Exercise objective
All the records that follow need to be reproduced exactly. Omit the images.
════════
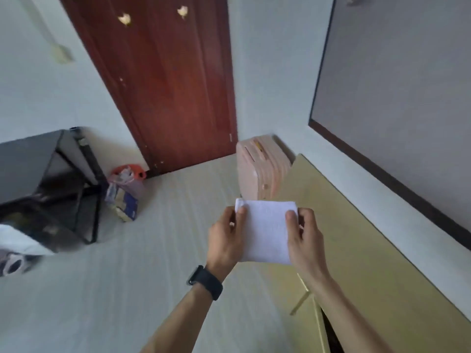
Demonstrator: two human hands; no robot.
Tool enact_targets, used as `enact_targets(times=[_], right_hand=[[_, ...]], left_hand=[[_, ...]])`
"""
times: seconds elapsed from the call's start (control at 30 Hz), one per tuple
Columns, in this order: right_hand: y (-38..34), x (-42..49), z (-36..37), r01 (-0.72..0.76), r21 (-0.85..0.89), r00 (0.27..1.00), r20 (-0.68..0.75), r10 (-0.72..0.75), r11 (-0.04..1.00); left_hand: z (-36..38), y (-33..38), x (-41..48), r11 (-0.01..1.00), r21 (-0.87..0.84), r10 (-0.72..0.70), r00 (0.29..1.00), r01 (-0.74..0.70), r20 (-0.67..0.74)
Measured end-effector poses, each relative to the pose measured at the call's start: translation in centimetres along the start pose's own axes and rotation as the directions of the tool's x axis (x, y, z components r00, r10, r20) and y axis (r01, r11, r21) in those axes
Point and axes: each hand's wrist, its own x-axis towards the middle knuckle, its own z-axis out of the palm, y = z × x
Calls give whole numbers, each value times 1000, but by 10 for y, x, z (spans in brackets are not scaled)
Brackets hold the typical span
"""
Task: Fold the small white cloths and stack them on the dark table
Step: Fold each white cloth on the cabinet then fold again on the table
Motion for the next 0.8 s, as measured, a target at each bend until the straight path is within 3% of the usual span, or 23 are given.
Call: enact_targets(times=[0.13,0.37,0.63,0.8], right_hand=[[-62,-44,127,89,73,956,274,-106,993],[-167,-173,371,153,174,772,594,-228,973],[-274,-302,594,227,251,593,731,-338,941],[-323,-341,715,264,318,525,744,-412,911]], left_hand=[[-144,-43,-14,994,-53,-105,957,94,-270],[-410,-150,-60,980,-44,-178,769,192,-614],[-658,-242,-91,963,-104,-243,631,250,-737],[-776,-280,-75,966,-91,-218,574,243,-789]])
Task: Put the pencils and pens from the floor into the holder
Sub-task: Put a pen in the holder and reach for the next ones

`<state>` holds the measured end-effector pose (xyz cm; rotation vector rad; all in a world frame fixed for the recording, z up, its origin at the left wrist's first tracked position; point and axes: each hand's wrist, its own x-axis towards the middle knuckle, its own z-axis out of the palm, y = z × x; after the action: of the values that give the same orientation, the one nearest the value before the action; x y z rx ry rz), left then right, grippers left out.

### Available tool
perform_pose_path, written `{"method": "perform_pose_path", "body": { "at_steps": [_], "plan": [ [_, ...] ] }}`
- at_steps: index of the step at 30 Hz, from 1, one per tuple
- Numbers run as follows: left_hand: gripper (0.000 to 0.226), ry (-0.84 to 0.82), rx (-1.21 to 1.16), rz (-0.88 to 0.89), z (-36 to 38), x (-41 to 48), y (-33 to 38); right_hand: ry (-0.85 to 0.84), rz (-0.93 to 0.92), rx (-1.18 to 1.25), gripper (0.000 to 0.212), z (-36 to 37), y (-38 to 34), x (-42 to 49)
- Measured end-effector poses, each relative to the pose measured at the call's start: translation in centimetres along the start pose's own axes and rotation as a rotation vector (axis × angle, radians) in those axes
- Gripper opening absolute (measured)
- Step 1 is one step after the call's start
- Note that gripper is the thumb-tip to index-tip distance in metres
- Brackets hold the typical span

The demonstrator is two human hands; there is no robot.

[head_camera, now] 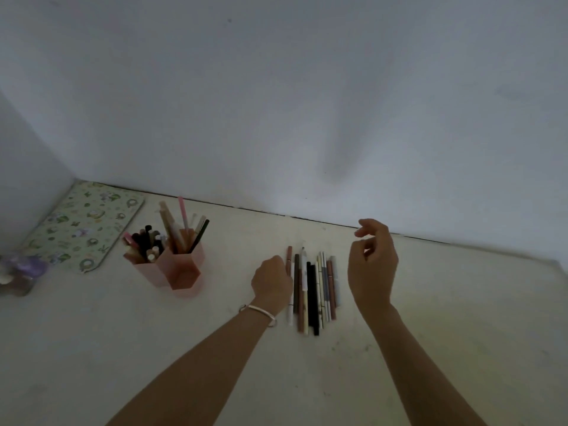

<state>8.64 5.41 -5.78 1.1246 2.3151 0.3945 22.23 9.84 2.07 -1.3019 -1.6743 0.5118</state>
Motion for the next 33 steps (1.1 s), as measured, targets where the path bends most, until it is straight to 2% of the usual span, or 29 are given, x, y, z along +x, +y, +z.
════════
Task output
Demonstrator: two human hands; no robot.
Tool enact_targets, used as `enact_targets(times=[_], right_hand=[[_, ...]], left_hand=[[_, ...]])`
"""
times: seconds elapsed from the call's start (control at 30 Hz), one per tuple
Columns, in this order: right_hand: y (-38..34), x (-42..49), z (-36..37), r01 (-0.72..0.76), r21 (-0.85..0.89), r00 (0.27..1.00), r20 (-0.68..0.75), r10 (-0.72..0.75), r11 (-0.04..1.00); left_hand: z (-36..38), y (-33..38), x (-41..48), r11 (-0.01..1.00), r21 (-0.87..0.84), r10 (-0.72..0.70), r00 (0.29..1.00), r01 (-0.74..0.70), r20 (-0.67..0.74)
Measured end-effector poses, each relative to the pose measured at the call's start: translation in centimetres along the start pose's own axes and rotation as the directions of the tool's x axis (x, y, z components r00, r10, r20) and y axis (r01, r11, r21) in those axes
Point and axes: each hand's wrist, its own x-axis towards the middle knuckle, its own z-axis out of the palm, y = z × x
Calls give whole numbers, each value times 1000, but by 10 for y, x, z (spans in brackets are not scaled)
Brackets hold the typical span
"""
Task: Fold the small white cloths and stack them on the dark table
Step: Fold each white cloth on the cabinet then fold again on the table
Motion for the next 0.8 s, as measured, a target at each bend until the straight path is within 3% of the usual span, or 23 are given.
Call: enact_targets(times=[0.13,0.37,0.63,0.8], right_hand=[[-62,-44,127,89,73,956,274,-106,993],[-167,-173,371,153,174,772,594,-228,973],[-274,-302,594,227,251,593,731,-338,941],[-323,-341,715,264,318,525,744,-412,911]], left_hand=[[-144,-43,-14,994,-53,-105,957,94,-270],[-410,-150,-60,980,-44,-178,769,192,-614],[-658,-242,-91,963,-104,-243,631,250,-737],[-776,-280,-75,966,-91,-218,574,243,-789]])
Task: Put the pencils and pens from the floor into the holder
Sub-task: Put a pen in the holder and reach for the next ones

`<state>` holds the measured end-effector pose (xyz cm; rotation vector rad; all in a world frame fixed for the recording, z up, its origin at the left wrist's first tracked position; point and axes: each hand's wrist, its own x-axis towards the middle knuckle, its own z-axis out of the palm, y = z × x; after the action: of the values that give the same orientation, the one nearest the value before the action; x y z rx ry rz), left then right, grippers left out.

### Available tool
perform_pose_path, written `{"method": "perform_pose_path", "body": { "at_steps": [_], "plan": [ [_, ...] ] }}`
- at_steps: index of the step at 30 Hz, from 1, one per tuple
- Numbers run as follows: left_hand: gripper (0.000 to 0.226), ry (-0.84 to 0.82), rx (-1.21 to 1.16), rz (-0.88 to 0.89), z (-36 to 38), x (-41 to 48), y (-33 to 38); right_hand: ry (-0.85 to 0.84), rz (-0.93 to 0.92), rx (-1.18 to 1.25), gripper (0.000 to 0.212), z (-36 to 37), y (-38 to 34), x (-42 to 49)
- Measured end-effector poses, each relative to the pose measured at the call's start: translation in centimetres along the start pose's own axes and rotation as a rotation vector (axis × angle, radians) in those axes
- Gripper opening absolute (measured)
- Step 1 is one step after the call's start
- Note that gripper is the thumb-tip to index-tip distance in metres
- Brackets hold the typical span

The demonstrator is two human hands; there is no robot.

[head_camera, now] 

<state>8.64 5.41 -5.78 1.1246 2.3151 0.3945 22.23 9.84 2.07 -1.3019 -1.6743 0.5118</state>
Motion for the next 33 steps (1.1 s), as measured, targets where the path bends most, until it is straight to 2% of the usual span, or 29 are given, x, y, z along +x, +y, +z.

No additional answer text is required.